Panic, too, can be contagious. To get through this time as calmly and
healthily as possible, it is important to be familiar with ways to calm
ourselves. All the tips on this list are confirmed by the CDC and
professional mental health experts.
1. Acknowledge Your Anxiety
As mentioned above, feeling a certain level
of worry is absolutely normal. If you feel your anxiety increase to a
point it starts to exhibit physical symptoms like shortness of breath or
a racing heart, don’t immediately try to eradicate or deny them.
Instead, experts recommend to acknowledge their presence, make space for
them and describe what you are feeling as it happens.
Sit down, count your breaths, in and out, for 10 seconds and repeat.
There are other actions you can take to shift your focus like slow
centering stretches or even simply sitting on the floor. You can look
them up online, or use a guided breathing app to help.
2. Unplug as Much as You Need
Staying informed does not mean you have to
be connected and follow live news 24/7. It can really become exhausting.
Turning the push notifications off on news apps can help relieve some
of that pressure. Choose one or two reliable sources, like the CDC or
WHO, and keep track of their updates at allocated times once or twice a
day.
It is also recommended to set a specific length of time for social media
to avoid getting caught up in it, which is likely to increase anxiety.
3. Separate Speculations from Facts
This is an extension of the previous step.
It isn’t possible or recommended to completely bury your head in the
sand, and you are bound to see some unnerving headlines on social media
and in news reports. Remind yourself that a lot of it is speculation -
not fact. Follow the clear instructions of the health organizations and
try to avoid news headlines that don’t contribute to your wellbeing.
4. Do Some Exercise
Do not be deterred if the class you’re
enrolled in isn’t taking place at the moment. Aerobic exercise is known
to mitigate anxiety, especially if it was already a part of your usual
routine. Practicing a dance routine, exercise sequence, or yoga are all
healthy ways to keep your mind distracted and channel your adrenaline
elsewhere. You can turn your garden into a workout area, or move around
some furniture in your living room for the purpose.
5. Connect with Others
Staying indoors means being by yourselves,
or with your family or housemates for a much longer period of time than
you are used to. Some might be asked to self-quarantine, but that
doesn’t mean completely isolating yourself. Maintaining human
interaction at such times is very important.

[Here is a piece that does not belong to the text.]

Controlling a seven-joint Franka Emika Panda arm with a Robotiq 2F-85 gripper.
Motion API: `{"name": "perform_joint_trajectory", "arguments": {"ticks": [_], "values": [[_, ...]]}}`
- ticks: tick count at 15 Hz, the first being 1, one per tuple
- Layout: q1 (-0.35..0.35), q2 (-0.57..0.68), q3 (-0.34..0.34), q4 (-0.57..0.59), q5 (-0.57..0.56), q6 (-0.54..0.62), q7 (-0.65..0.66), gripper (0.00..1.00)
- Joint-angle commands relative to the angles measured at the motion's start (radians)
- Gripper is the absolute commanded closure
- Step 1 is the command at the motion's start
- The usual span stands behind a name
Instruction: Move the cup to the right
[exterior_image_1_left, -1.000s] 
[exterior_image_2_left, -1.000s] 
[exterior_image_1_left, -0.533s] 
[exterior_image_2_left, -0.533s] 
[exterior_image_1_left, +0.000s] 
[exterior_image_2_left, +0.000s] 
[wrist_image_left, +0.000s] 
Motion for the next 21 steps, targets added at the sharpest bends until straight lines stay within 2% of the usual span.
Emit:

Being able to express your thoughts concerning the virus, exchanging
opinions and making jokes will make you feel supported and make it
easier to overcome the anxiety. In this case, technology is quite a
blessing - call, video chat and check on your friends and acquaintances
daily.
6. Maintain Structure
For some people, it isn’t catching the
virus itself that is causing stress, but the feeling of emptiness and
the disruption of daily routines. Spiraling into destructive behavior is
easy when confined to your home, and while sleeping in and walking
around in your PJ’s might feel nice for a couple of days, it will only
increase anxiety in the long run.
Try to keep your sleeping routine as consistent as possible and get at
least 7 hours of sleep. Wake up at a reasonable time in the morning,
change out of your pajamas and set a structure for yourself. Work or
study from home if possible, cook for yourself and eat 3 meals a day.
7. Remember the Anxious State is Not Permanent
When anxiety takes over, it can feel like
it will ever end. But it always does. It’s a worrying time for almost
everyone, but this situation, just like the way you feel, is temporary.
Be kind to yourself and your loved ones. It may sound cheesy, but we
will overcome this together.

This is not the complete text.